If you're wondering how to terminate an employee without cause, you may only be able to do so in the US. In the US, many states consider employment " at will," which means organizations can fire employees for any reason that isn't federally protected, such as gender, race, or religion. You don't need to provide an explanation or prove cause otherwise unless the employee has an employment contract. However, you may need to determine if your employee has an employment contract.
In most foreign countries, employment contracts govern employee/employer relationships. The contract is implied even if it isn't stated. In the US, if you don't have an expressed written agreement, there may be an implied contract.

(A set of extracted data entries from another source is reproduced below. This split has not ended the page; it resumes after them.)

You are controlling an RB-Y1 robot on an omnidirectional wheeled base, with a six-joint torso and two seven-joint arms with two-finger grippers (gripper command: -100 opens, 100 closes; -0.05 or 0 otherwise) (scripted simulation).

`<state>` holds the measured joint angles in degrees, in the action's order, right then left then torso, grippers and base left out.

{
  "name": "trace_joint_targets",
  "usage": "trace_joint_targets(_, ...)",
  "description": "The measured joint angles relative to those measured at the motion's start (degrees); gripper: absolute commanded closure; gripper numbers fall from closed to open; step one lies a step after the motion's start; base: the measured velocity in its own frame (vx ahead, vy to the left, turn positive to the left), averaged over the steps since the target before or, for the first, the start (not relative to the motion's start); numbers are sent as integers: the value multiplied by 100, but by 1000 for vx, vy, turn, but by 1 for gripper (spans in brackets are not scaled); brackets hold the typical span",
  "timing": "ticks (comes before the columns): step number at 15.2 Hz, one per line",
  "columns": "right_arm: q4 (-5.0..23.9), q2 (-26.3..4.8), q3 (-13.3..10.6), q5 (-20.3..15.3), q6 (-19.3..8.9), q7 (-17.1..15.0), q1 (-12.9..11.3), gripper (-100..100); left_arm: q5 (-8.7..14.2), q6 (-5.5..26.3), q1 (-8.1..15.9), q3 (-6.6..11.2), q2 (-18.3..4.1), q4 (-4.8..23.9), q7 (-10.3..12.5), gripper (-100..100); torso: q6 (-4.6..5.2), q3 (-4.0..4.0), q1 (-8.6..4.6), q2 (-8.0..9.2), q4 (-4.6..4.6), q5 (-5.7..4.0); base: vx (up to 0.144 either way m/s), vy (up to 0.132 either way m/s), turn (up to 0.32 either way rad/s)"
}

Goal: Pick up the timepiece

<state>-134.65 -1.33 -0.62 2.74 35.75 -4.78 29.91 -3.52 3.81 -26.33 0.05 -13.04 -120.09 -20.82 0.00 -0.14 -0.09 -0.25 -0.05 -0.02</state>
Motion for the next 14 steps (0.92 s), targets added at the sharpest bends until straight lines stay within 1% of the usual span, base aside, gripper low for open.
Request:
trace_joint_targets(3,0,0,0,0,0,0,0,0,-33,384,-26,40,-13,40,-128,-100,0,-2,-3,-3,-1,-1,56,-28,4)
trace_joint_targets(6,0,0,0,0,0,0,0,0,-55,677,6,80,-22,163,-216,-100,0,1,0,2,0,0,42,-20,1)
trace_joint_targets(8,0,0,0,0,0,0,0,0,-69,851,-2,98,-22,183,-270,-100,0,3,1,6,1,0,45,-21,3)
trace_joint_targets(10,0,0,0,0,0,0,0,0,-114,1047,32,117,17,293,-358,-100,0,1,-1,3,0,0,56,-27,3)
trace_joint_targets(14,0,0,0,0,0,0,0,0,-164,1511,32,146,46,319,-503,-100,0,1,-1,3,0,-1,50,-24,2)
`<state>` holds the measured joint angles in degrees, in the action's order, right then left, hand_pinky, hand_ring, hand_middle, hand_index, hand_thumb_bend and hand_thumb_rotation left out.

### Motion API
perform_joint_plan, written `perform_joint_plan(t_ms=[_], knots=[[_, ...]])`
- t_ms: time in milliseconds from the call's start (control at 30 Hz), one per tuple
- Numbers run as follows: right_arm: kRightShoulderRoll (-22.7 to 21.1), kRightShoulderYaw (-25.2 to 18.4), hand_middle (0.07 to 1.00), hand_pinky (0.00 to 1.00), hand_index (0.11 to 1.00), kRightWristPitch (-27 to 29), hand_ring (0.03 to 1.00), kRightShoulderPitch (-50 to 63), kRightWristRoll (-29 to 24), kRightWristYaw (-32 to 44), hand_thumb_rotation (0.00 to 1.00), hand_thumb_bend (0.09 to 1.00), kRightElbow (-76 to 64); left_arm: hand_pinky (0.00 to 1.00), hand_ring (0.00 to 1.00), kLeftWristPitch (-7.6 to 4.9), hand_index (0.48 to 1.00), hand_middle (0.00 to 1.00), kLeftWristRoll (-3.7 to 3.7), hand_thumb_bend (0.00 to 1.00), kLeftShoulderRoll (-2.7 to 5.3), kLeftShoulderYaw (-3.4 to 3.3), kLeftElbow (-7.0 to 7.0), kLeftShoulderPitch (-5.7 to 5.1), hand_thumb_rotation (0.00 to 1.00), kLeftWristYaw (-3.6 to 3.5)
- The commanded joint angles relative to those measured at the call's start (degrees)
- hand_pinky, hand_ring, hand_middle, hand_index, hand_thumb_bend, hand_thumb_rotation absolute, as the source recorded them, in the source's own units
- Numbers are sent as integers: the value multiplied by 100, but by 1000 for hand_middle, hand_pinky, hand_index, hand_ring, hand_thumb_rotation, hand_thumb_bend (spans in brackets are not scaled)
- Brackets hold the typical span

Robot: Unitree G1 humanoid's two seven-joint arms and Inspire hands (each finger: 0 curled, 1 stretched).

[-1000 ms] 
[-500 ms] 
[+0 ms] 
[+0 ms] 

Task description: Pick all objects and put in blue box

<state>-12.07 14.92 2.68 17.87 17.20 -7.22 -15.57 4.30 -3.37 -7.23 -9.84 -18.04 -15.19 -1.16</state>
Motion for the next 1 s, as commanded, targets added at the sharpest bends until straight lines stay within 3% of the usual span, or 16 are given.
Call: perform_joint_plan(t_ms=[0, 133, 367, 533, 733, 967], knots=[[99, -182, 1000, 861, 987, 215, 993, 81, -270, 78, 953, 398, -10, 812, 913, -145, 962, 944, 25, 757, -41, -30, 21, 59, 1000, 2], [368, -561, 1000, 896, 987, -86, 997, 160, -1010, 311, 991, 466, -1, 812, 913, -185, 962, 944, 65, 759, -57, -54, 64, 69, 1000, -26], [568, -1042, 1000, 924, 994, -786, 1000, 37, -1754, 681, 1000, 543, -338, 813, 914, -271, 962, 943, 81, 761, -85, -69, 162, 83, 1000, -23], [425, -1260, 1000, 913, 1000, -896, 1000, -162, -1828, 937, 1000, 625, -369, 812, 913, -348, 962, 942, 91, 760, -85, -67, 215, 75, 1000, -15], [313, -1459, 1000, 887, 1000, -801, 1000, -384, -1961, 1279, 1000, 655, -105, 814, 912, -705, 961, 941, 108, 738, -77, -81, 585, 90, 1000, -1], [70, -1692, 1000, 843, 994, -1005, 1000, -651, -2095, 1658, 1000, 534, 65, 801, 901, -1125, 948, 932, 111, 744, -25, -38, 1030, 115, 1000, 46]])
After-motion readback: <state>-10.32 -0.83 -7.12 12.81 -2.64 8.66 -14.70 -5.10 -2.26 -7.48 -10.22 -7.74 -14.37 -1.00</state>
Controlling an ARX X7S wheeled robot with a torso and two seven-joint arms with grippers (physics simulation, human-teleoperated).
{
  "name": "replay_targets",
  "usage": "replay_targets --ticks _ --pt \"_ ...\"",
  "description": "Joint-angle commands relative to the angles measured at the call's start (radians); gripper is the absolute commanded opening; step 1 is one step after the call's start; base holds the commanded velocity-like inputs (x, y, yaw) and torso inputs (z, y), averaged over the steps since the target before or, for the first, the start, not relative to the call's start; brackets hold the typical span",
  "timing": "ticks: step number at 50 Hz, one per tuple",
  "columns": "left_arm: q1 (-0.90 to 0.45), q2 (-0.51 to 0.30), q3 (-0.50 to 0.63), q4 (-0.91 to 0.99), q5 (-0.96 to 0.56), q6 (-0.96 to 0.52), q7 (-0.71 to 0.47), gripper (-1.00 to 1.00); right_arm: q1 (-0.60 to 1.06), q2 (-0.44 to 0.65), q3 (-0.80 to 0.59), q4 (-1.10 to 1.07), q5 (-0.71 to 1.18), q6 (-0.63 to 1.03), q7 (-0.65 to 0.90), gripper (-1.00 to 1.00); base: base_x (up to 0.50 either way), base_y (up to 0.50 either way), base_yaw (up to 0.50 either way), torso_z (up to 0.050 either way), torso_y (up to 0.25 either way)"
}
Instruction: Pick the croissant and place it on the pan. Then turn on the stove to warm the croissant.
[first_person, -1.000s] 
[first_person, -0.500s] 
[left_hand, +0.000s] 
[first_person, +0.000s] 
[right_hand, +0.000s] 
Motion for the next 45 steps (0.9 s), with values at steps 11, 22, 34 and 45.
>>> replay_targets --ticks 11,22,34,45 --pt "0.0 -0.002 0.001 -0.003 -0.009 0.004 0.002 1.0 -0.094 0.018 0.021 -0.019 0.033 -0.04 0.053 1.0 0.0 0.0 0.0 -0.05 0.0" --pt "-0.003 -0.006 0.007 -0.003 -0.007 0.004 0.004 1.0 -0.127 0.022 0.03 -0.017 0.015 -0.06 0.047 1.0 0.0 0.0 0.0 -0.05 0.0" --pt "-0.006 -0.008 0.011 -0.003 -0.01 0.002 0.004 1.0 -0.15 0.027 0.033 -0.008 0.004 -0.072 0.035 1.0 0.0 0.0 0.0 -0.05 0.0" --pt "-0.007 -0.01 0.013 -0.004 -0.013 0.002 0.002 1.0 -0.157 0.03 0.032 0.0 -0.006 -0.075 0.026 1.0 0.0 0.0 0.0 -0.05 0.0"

Each country may have a different definition of "just cause" for terminating an employee, but some common reasons include the following:
- Not performing their duties as required
- Insubordination, such as not following legal orders
- Theft or other criminal behavior
Before you fire an employee with an employment contract, check the applicable labor laws in their home country to determine what constitutes just cause and what documentation you need to prove it.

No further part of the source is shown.